The most important thing is to protect human life. This is the cornerstone of ethics and the basis of all morality. Through most of history, this was true in most cultures and societies.
At first glance, the last sentence seems to make no sense at all. We all know about groups of people who didn't care about human lives, killed and tortured people, and killed whole groups of people in repeated genocides. Surely, these contradict what was just said?
Liberal ideas say that human life has always been seen as the most important thing. Even authoritarian regimes agree that this is the most important value. Life is holy, valuable, and should be treasured and kept safe. But in totalitarian societies, it can be delayed, subsumed, subjected to higher goals, quantified, and applied with different rigour in the following situations:
- Quantitative: When a less bad thing stops a worse thing from happening. Sacrificing a few lives to save the lives of many is a principle that is built into things like war and medical care. No matter how deeply liberal beliefs are rooted in a culture, they all accept it. All of them send soldiers to die to protect the larger number of civilians. Medical doctors risk their lives every day to save the lives of others.

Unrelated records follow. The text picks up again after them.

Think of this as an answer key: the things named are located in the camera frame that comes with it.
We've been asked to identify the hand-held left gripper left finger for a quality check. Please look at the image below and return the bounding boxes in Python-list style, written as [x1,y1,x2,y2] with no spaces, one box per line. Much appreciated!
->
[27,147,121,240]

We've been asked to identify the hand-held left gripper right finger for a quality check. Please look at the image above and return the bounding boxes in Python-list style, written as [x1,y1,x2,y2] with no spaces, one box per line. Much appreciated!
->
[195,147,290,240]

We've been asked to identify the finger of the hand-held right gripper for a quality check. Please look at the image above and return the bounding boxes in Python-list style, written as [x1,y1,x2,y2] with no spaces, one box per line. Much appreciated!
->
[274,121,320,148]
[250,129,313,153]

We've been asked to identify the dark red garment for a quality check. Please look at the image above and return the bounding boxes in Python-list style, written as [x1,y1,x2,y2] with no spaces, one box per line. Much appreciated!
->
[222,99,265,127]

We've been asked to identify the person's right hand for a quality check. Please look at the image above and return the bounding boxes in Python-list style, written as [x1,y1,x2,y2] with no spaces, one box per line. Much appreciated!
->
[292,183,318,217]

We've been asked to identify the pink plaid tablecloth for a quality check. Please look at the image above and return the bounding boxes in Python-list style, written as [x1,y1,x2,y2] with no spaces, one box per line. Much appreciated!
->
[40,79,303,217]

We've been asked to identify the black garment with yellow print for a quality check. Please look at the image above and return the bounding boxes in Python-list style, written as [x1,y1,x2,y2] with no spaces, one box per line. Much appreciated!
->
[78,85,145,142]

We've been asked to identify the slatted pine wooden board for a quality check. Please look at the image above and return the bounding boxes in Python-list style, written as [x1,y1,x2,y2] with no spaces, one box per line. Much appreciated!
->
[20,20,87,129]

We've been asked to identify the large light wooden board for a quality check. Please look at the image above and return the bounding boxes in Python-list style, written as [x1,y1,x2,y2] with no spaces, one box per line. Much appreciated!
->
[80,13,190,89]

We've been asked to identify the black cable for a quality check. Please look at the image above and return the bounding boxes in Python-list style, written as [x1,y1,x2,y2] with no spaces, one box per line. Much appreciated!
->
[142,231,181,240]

It comes down to a quantitative assessment ("the number ratio between those saved and those sacrificed") and a quality assessment ("are there privileged lives whose saving or preservation is worth the sacrifice of other lives?"). and of evaluation (no one can know for sure how these moral dilemmas will turn out; will the sacrifice save lives?).
- Temporal: When a life is given up (willingly or not) in the present to make sure that others will have a better life in the future. These future lives don't have to be more than the number of lives that were given up. A life in the future immediately makes you think of a child who needs to be protected. It's a trade-off between those who have already lived and those who haven't. The old is given up for the sake of the new. It works the same way as a savings plan: you put off spending money now until later.
The opposite of this temporal argument is in the third group (see next), which is the one about quality. It would rather give up a life right now so that another life, also living right now, can live on in the future. This is how abortion works: the life of the child is given up to make sure the mother will be okay in the future. It is against the law in Judaism to kill a female bird. It would be better to kill its children. The mother could make up for this loss by having more chicks.
- Qualitative: This version is especially bad because it tries to give "scientific" objectivity to subjective ideas and views. People are put into different groups based on how they measure up (classified by race, skin color, birth, gender, age, wealth, or other arbitrary parameters). The result of this immoral classification is that the lives of "lesser" people are seen as less "weighty" and important than the lives of "better" people. So, the former are given up so that the latter can be helped. This kind of harmful thinking can be seen in the way people thought about the Jews in Europe when the Nazis were in charge, the black slaves in America, and the aborigines in Australia.
- Utilitarian: When the death of one person helps someone else in a material or other way. This is the way that psychopaths and sociopathic criminals, for example, think and act. For them, life is a thing that can be bought and sold, and it can be traded for things that don't move. Life is traded for money and drugs.